#### [Exercise brief]
Please output the data below exactly as given, starting at its first line and stopping after the line that contains "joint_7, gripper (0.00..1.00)".

#### [Task input]
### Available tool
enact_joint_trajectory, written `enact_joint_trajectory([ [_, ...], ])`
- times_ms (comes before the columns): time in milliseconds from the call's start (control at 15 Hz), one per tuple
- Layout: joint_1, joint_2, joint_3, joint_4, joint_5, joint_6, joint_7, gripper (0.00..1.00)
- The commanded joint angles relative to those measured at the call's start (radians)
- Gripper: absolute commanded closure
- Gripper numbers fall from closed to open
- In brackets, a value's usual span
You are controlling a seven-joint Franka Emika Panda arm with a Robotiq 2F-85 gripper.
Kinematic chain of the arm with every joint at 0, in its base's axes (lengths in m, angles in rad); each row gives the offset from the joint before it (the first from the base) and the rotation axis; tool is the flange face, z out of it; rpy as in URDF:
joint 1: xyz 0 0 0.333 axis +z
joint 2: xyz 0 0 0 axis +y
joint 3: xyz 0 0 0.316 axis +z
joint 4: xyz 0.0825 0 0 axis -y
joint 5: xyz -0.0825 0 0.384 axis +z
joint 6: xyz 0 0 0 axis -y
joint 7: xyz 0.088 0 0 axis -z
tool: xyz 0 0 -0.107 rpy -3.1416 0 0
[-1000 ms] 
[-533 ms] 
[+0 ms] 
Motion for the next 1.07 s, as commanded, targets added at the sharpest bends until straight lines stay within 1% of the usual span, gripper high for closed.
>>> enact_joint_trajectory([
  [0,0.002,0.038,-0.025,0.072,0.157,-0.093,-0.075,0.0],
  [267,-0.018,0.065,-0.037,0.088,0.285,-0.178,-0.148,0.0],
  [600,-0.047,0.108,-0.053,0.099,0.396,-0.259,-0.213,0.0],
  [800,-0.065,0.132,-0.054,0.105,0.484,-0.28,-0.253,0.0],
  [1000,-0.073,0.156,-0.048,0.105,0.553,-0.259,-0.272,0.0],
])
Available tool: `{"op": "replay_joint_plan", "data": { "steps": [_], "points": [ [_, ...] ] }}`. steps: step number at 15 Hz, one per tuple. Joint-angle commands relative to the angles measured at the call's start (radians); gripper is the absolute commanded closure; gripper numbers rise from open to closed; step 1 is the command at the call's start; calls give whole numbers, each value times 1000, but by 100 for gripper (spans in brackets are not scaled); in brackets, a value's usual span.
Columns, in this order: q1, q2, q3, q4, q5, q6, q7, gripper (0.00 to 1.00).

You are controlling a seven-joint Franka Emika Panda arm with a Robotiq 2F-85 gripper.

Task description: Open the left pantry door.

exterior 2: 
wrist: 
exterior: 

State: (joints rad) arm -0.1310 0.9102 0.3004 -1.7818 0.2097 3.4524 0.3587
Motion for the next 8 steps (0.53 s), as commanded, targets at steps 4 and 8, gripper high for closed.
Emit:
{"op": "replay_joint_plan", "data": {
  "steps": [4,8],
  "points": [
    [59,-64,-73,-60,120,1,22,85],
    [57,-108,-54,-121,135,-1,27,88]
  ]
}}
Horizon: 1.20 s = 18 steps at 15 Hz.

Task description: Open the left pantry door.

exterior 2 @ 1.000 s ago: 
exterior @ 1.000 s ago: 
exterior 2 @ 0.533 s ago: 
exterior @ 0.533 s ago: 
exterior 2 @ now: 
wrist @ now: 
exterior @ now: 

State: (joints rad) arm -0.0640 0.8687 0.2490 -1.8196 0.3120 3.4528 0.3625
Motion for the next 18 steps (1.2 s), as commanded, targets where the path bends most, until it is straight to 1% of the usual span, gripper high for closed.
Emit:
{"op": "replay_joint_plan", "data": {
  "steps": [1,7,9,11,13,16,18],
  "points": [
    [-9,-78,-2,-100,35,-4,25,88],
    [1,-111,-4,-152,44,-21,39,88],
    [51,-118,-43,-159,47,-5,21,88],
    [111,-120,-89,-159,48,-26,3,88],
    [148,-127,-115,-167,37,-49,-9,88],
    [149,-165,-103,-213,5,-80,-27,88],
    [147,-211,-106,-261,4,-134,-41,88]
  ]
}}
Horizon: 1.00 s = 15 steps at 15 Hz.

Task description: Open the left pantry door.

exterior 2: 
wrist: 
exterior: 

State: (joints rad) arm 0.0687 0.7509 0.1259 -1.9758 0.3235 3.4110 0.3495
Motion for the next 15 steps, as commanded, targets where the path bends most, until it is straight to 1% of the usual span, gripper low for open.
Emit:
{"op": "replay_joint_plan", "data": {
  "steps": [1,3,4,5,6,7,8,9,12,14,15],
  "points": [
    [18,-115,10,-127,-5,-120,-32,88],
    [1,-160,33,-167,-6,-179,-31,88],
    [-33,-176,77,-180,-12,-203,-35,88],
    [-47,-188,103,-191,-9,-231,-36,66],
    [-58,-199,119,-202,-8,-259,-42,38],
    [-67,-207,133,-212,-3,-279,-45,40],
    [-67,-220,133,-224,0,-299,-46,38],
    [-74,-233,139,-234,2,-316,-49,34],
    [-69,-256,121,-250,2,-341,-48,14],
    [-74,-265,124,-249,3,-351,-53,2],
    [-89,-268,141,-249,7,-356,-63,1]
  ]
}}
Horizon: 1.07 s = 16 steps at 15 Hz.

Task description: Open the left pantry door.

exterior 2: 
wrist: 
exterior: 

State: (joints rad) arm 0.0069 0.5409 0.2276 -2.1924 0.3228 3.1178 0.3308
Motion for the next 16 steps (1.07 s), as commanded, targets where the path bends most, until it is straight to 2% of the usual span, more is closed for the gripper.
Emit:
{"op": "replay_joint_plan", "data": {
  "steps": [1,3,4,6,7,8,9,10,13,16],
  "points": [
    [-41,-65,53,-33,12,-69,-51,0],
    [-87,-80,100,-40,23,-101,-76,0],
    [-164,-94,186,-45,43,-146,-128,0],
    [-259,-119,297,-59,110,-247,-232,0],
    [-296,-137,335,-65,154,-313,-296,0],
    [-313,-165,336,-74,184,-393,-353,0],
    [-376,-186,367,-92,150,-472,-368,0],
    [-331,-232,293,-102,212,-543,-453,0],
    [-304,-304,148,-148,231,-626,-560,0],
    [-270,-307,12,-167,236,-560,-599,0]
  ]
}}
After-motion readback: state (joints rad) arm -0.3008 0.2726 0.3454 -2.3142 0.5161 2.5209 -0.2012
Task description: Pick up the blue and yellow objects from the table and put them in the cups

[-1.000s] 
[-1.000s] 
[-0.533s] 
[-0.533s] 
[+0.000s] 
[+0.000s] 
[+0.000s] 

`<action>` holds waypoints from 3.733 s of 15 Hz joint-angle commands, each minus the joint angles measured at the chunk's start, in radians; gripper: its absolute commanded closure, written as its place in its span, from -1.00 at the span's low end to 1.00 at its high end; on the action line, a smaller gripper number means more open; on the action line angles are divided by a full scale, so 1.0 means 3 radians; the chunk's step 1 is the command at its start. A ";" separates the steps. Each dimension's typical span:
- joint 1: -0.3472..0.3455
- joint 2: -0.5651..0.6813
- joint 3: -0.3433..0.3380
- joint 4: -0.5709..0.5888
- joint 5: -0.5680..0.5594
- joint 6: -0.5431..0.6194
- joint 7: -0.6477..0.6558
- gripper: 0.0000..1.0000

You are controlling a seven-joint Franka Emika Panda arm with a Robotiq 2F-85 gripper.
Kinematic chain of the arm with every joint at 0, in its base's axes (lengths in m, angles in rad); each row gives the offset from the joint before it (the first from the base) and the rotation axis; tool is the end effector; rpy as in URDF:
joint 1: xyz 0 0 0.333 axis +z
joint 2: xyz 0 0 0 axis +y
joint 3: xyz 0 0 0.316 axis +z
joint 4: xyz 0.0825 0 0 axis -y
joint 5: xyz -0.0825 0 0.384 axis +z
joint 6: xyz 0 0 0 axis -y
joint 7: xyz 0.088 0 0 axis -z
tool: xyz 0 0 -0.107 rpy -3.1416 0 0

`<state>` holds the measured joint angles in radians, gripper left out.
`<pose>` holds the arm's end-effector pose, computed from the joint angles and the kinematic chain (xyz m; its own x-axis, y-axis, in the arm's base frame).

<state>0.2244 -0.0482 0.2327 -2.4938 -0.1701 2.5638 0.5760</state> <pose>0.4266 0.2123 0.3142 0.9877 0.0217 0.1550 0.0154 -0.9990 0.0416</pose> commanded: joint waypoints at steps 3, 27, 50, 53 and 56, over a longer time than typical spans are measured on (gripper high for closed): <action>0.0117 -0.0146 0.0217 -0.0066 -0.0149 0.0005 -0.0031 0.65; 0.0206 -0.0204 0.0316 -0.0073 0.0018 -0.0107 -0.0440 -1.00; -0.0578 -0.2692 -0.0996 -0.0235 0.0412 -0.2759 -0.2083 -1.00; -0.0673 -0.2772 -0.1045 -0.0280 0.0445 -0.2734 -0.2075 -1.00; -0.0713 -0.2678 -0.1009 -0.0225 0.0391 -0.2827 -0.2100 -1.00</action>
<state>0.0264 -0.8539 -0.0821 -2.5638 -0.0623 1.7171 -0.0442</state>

#### [Exercise answer]
### Available tool
enact_joint_trajectory, written `enact_joint_trajectory([ [_, ...], ])`
- times_ms (comes before the columns): time in milliseconds from the call's start (control at 15 Hz), one per tuple
- Layout: joint_1, joint_2, joint_3, joint_4, joint_5, joint_6, joint_7, gripper (0.00..1.00)

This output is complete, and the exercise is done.